| ACTIVITY |
Quote the material below exactly as written, from the first line to the line that holds "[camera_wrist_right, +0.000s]", endpoints included.

** RECORD EXCERPTS follows **

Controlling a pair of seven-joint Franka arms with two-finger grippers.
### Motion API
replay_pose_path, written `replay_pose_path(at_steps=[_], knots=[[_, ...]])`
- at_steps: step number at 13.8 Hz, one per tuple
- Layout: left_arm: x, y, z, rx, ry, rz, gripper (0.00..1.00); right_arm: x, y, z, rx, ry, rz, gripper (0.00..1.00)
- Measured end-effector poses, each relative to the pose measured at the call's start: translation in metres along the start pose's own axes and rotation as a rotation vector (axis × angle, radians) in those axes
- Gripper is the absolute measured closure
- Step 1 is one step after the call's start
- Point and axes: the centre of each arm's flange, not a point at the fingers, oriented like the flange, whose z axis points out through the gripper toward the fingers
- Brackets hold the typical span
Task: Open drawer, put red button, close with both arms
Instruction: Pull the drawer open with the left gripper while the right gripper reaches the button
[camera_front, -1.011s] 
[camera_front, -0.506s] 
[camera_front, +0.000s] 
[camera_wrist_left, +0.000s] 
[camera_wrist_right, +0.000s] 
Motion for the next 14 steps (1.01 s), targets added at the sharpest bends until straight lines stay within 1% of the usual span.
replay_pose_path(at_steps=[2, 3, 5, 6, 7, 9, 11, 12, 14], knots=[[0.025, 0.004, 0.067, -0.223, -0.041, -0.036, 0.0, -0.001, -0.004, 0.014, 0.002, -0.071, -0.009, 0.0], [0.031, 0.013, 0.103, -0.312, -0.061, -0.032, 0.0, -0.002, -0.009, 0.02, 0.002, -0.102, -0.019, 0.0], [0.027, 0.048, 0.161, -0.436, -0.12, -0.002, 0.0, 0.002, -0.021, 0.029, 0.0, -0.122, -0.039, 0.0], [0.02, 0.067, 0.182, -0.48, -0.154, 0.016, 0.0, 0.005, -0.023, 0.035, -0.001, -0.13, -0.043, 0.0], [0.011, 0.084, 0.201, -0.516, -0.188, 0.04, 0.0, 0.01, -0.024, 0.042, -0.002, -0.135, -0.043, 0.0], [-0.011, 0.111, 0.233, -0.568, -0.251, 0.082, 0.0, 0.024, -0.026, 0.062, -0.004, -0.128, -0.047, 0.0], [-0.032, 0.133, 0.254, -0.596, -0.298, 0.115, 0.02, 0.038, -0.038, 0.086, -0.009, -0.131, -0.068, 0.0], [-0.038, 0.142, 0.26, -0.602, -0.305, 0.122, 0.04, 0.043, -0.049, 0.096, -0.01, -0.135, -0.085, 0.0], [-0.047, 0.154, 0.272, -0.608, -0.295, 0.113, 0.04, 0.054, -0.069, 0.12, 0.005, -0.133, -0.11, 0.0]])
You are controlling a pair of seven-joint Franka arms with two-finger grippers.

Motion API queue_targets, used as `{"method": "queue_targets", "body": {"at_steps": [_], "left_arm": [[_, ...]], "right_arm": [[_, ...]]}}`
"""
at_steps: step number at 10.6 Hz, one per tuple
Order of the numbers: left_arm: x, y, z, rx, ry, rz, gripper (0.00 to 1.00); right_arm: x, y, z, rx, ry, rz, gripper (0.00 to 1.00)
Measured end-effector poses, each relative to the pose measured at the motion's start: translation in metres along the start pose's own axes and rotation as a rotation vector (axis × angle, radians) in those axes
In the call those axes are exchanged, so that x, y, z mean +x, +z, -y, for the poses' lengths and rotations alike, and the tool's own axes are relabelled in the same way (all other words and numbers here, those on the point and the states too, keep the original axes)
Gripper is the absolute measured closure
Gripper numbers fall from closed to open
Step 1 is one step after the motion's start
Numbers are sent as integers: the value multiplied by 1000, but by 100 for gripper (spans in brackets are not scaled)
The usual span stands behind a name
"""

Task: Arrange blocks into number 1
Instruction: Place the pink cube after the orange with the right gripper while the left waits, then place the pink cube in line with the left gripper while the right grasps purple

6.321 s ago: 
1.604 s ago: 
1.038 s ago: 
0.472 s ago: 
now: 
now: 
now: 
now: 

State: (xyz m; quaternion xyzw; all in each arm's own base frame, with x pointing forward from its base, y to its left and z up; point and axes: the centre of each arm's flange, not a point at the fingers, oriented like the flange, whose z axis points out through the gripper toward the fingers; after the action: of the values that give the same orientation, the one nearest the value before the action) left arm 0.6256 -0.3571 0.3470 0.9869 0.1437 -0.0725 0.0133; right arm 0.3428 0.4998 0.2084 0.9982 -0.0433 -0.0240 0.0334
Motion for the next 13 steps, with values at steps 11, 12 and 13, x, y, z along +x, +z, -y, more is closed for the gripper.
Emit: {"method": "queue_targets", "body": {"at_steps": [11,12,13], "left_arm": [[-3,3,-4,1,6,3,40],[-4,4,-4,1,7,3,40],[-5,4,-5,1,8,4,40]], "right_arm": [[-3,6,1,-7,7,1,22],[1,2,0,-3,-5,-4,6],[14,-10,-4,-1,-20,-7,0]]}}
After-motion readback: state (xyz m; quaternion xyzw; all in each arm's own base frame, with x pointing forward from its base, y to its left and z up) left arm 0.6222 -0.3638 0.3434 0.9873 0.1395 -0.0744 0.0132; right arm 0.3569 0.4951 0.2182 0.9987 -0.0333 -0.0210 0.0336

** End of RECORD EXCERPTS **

| RESPONSE |
Controlling a pair of seven-joint Franka arms with two-finger grippers.
### Motion API
replay_pose_path, written `replay_pose_path(at_steps=[_], knots=[[_, ...]])`
- at_steps: step number at 13.8 Hz, one per tuple
- Layout: left_arm: x, y, z, rx, ry, rz, gripper (0.00..1.00); right_arm: x, y, z, rx, ry, rz, gripper (0.00..1.00)
- Measured end-effector poses, each relative to the pose measured at the call's start: translation in metres along the start pose's own axes and rotation as a rotation vector (axis × angle, radians) in those axes
- Gripper is the absolute measured closure
- Step 1 is one step after the call's start
- Point and axes: the centre of each arm's flange, not a point at the fingers, oriented like the flange, whose z axis points out through the gripper toward the fingers
- Brackets hold the typical span
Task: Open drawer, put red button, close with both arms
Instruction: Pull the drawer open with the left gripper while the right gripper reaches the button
[camera_front, -1.011s] 
[camera_front, -0.506s] 
[camera_front, +0.000s] 
[camera_wrist_left, +0.000s] 
[camera_wrist_right, +0.000s] 

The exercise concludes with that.